Give the count of lines below that include the word "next", and say nothing else.

▶ **Exercise inputs**

--- START ---

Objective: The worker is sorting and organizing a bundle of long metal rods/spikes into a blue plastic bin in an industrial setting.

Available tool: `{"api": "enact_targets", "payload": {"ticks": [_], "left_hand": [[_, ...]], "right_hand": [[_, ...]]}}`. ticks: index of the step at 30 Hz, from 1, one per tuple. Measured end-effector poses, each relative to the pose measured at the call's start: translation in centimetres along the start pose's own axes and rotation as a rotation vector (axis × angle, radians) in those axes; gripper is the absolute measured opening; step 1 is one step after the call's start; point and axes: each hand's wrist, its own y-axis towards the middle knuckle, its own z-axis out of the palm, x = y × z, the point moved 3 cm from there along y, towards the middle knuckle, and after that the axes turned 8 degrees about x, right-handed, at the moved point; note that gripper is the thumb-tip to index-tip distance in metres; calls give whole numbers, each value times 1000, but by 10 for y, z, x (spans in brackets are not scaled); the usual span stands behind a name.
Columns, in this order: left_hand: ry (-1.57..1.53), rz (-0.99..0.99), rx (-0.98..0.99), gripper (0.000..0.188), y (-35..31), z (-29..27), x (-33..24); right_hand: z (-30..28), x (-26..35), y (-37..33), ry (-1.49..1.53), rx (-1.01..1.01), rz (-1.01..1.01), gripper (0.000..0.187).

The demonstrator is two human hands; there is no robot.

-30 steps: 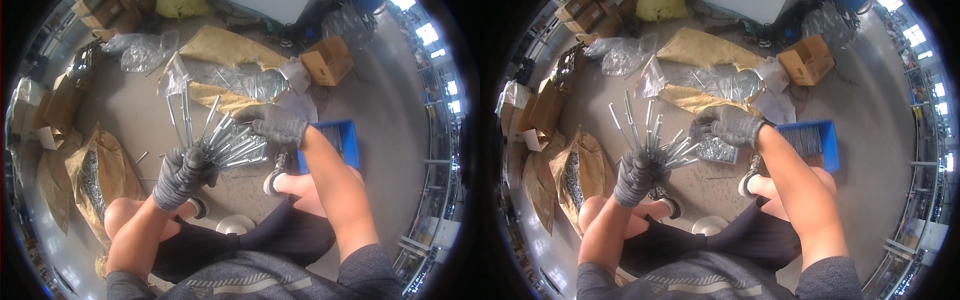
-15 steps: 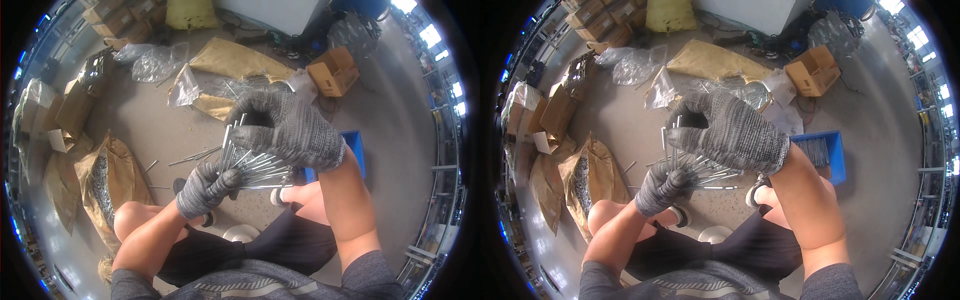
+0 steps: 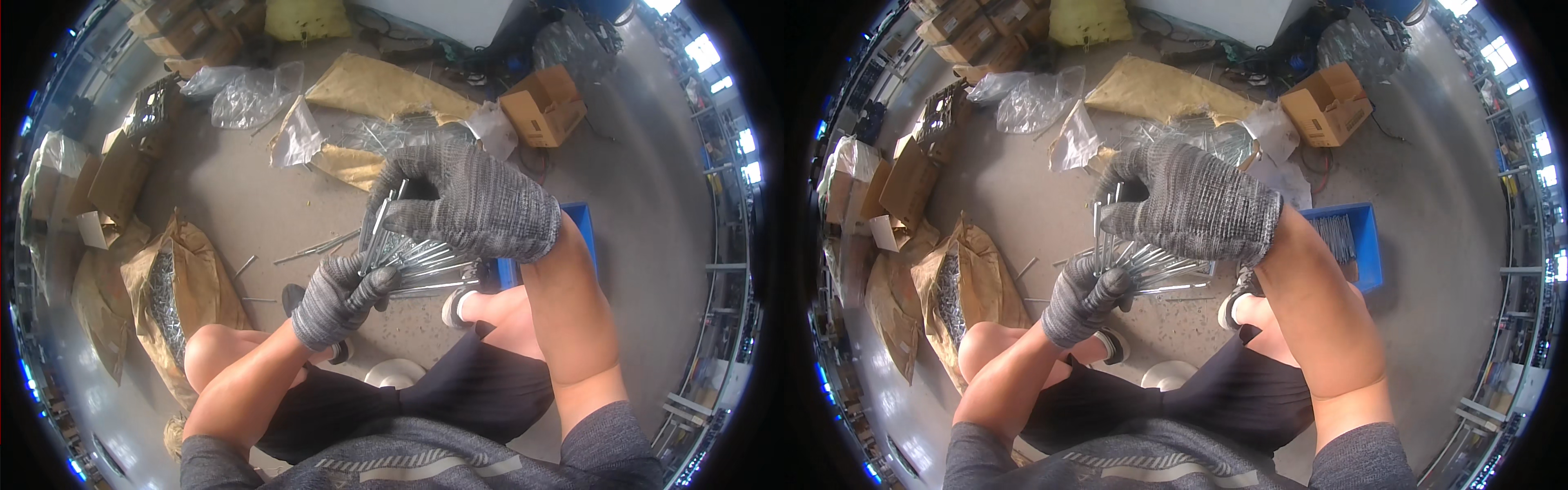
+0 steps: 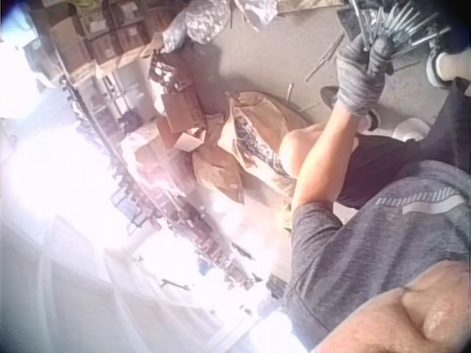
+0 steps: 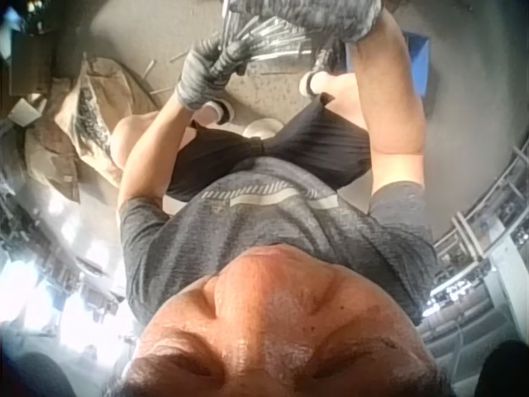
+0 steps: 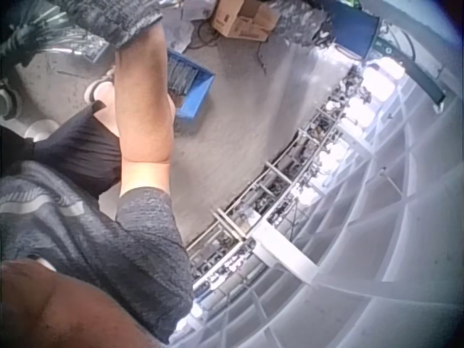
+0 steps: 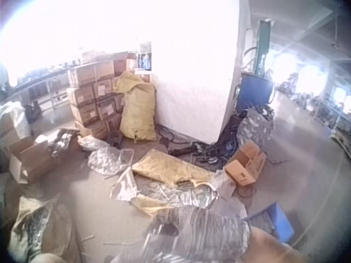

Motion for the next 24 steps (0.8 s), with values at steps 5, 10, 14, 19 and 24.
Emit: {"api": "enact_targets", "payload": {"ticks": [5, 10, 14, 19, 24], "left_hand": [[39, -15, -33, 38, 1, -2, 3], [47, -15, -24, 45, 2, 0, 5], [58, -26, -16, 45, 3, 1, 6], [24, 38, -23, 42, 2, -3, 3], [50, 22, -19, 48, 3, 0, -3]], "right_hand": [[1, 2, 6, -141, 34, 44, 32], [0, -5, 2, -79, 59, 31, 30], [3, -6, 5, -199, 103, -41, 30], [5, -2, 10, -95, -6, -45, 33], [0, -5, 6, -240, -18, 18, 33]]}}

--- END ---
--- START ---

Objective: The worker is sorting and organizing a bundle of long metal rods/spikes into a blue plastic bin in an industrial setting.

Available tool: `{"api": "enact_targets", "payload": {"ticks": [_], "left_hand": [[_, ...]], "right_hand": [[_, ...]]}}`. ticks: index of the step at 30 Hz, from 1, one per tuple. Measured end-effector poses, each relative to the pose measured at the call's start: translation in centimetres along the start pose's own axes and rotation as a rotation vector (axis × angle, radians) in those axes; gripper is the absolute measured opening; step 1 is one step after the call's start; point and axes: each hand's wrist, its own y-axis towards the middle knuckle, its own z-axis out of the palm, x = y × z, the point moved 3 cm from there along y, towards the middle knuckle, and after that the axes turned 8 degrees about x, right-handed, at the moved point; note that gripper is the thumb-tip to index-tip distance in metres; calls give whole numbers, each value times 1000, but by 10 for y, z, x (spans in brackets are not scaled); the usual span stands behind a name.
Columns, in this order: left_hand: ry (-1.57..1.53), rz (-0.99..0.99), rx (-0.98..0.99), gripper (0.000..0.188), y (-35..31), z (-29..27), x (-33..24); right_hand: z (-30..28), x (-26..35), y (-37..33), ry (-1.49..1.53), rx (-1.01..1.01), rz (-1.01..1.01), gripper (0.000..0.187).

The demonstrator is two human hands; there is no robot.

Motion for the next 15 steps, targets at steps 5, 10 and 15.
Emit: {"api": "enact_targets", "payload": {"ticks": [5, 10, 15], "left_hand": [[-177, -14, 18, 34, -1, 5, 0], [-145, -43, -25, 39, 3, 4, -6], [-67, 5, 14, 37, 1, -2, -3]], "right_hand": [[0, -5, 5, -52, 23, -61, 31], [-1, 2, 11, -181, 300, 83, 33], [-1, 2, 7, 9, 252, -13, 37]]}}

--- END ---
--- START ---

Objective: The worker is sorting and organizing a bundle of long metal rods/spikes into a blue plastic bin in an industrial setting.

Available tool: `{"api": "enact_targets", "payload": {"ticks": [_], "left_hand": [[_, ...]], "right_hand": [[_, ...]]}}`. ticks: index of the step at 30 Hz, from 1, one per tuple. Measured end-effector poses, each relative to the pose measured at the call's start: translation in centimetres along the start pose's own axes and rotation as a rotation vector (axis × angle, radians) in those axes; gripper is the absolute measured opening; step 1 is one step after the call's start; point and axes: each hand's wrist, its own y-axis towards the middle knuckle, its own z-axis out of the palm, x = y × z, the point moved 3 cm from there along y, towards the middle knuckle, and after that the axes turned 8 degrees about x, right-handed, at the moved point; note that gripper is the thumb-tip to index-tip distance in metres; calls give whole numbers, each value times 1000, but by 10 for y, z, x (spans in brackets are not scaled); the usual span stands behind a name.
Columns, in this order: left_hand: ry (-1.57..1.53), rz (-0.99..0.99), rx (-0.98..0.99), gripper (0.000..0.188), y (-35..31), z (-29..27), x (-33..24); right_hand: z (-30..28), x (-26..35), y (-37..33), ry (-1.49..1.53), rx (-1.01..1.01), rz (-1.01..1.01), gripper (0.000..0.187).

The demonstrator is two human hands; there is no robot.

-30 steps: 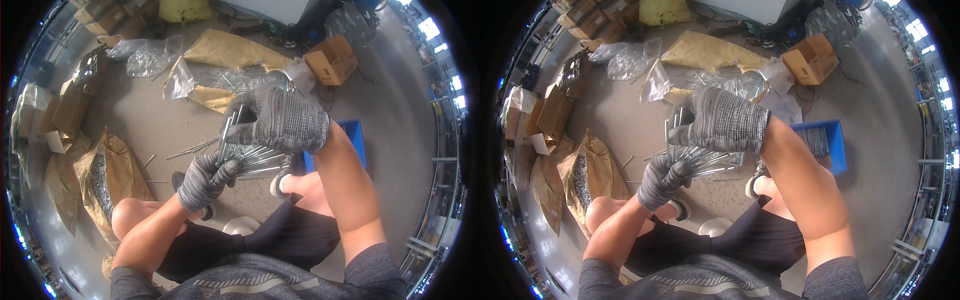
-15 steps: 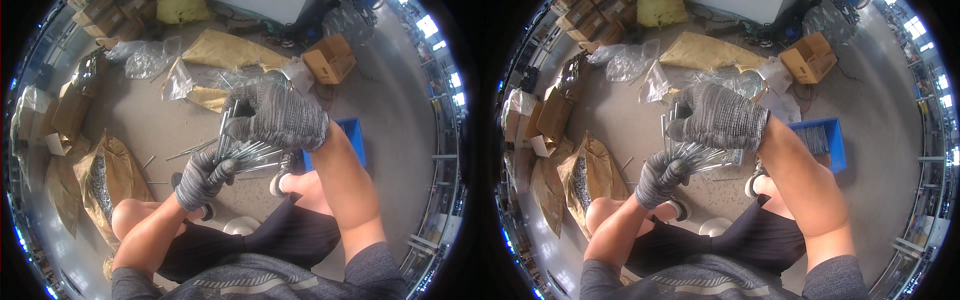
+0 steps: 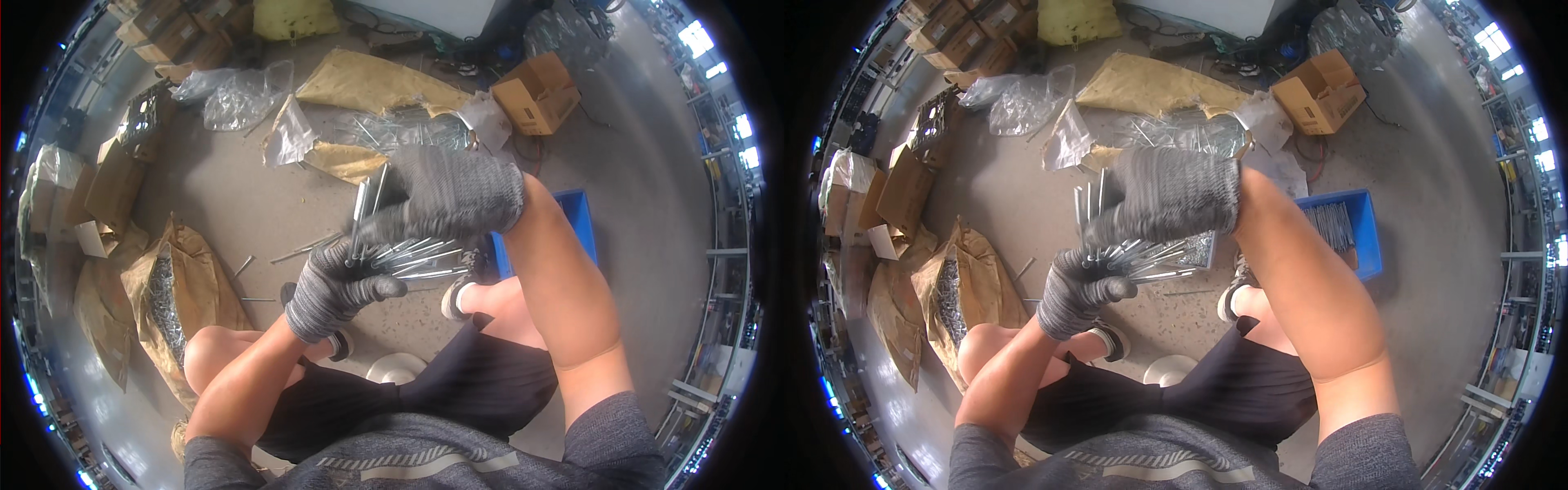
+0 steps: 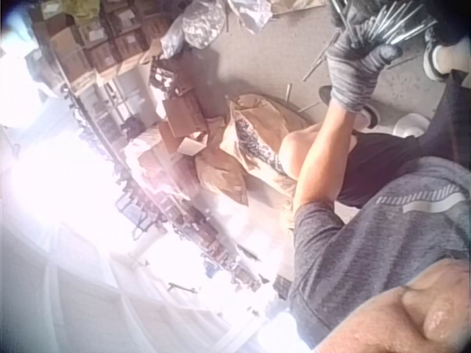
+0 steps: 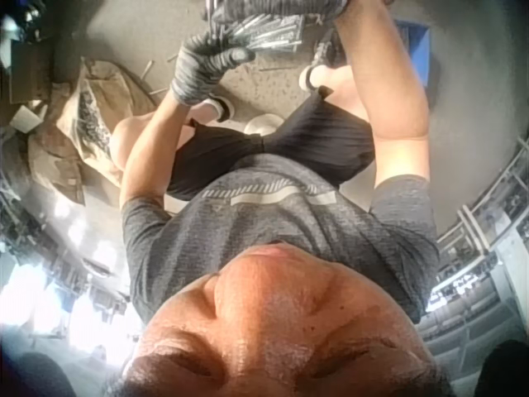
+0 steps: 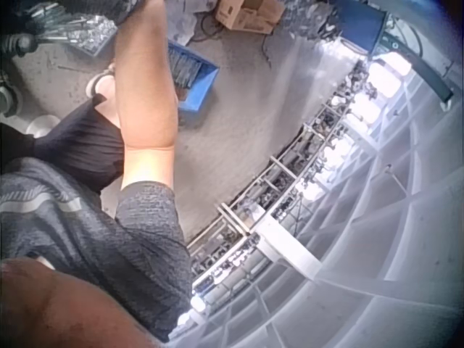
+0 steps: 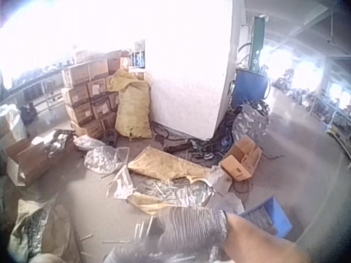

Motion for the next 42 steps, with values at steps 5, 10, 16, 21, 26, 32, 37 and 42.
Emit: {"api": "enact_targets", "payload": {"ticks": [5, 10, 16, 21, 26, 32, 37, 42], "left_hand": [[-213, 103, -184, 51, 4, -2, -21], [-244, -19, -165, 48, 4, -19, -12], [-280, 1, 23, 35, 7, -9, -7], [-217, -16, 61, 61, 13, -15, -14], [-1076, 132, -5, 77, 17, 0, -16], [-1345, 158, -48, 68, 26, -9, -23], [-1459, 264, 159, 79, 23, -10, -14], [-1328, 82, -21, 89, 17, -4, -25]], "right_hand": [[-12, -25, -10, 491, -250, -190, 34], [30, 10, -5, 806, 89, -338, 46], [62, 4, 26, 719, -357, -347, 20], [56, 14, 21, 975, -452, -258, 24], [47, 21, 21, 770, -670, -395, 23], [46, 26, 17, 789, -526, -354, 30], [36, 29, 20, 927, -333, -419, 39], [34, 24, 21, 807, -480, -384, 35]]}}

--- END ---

▶ **Exercise response**
3